Davon zeugen die in die Außenmauer der Pfarrkirche
von San Felice eingemauerten Altare sowie die bei
San Fermo ausgegrabenen Fundstücke. Im Mittelalter
gewann der Weiler von Scovolo an großer Bedeutung,
der sich im heutigen Ortsteil San Fermo befand;
die Burg wurde 1279 von den Brescianern zerstört,
und die Überlebenden flüchteten in die
angrenzenden Dörfer Cisano, Trevignane, Portese
und San Felice. In den darauffolgenden Zeitabschnitten
wurde das Gebiet von Plünderungen, Zerstörungen,
der Pest sowie Unheil und Verderben heimgesucht.
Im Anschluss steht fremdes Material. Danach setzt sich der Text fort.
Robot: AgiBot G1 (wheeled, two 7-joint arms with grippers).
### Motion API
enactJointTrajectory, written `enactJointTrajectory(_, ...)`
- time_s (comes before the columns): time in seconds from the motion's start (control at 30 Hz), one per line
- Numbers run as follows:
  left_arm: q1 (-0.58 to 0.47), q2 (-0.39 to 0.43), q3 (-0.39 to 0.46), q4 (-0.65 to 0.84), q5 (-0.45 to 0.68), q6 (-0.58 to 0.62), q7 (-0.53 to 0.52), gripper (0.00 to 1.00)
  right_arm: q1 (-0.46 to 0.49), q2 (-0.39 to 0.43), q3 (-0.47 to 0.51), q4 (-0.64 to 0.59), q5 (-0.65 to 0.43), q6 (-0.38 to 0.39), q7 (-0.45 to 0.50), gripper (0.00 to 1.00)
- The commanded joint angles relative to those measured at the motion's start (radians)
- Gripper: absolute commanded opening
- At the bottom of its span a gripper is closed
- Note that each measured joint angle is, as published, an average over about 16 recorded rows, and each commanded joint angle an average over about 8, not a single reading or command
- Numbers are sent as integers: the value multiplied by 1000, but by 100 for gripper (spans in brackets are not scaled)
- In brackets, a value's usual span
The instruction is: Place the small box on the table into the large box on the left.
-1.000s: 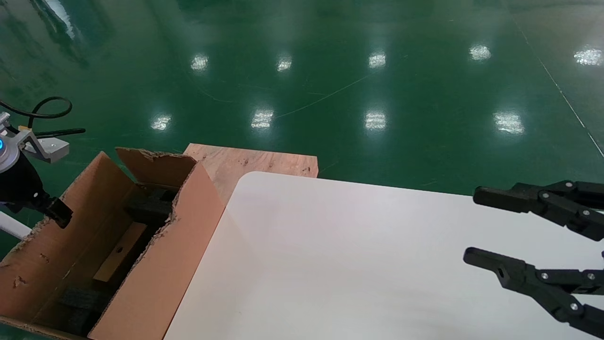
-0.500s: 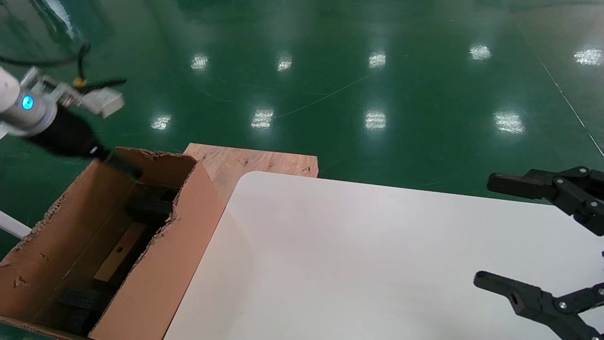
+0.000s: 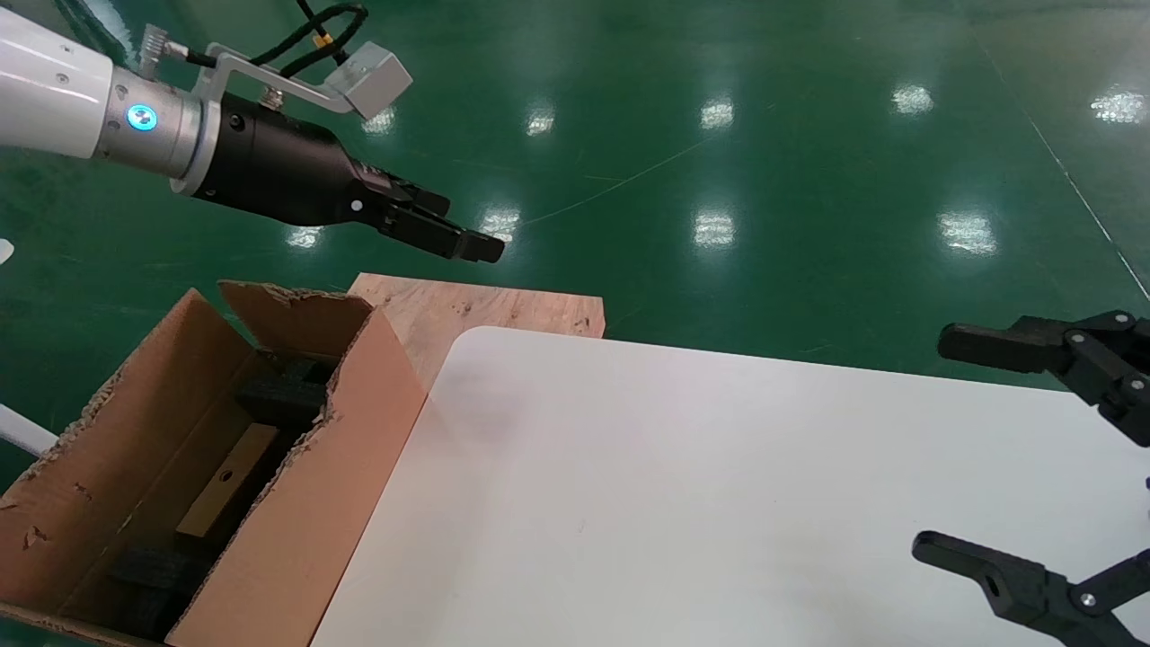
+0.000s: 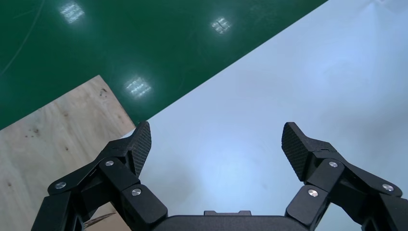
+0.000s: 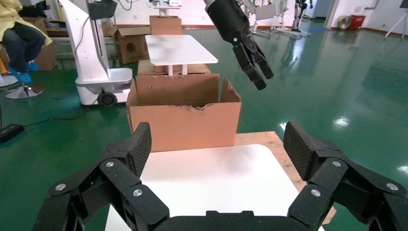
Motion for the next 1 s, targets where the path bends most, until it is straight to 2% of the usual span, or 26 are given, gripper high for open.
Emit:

Seine Identität behielt es jedoch immer bei:
In San Felice stand sie im Zusammenhang mit der
Landwirtschaft, in Portese mit der Fischerei. Noch
heute gestattet das außerordentlich milde
Klima den Wein- und Ölbaumanbau. Erzeugt werden
hervorragende für das Gebiet typische Rot-
und Roséweine sowie Olivenöl bester
Qualität. Die Landschaft vor Ort mit ihren
herrlichen Stränden und allen Ansprüchen
gerecht werdenden Fremdenverkehrseinrichtungen macht
San Felice del Benaco empfehlenswert für einen
unbeschwerten und erholsamen Urlaub. Unterhaltung,
Vergnügen und ein reicher Veranstaltungskalender
dürfen dabei natürlich nicht fehlen.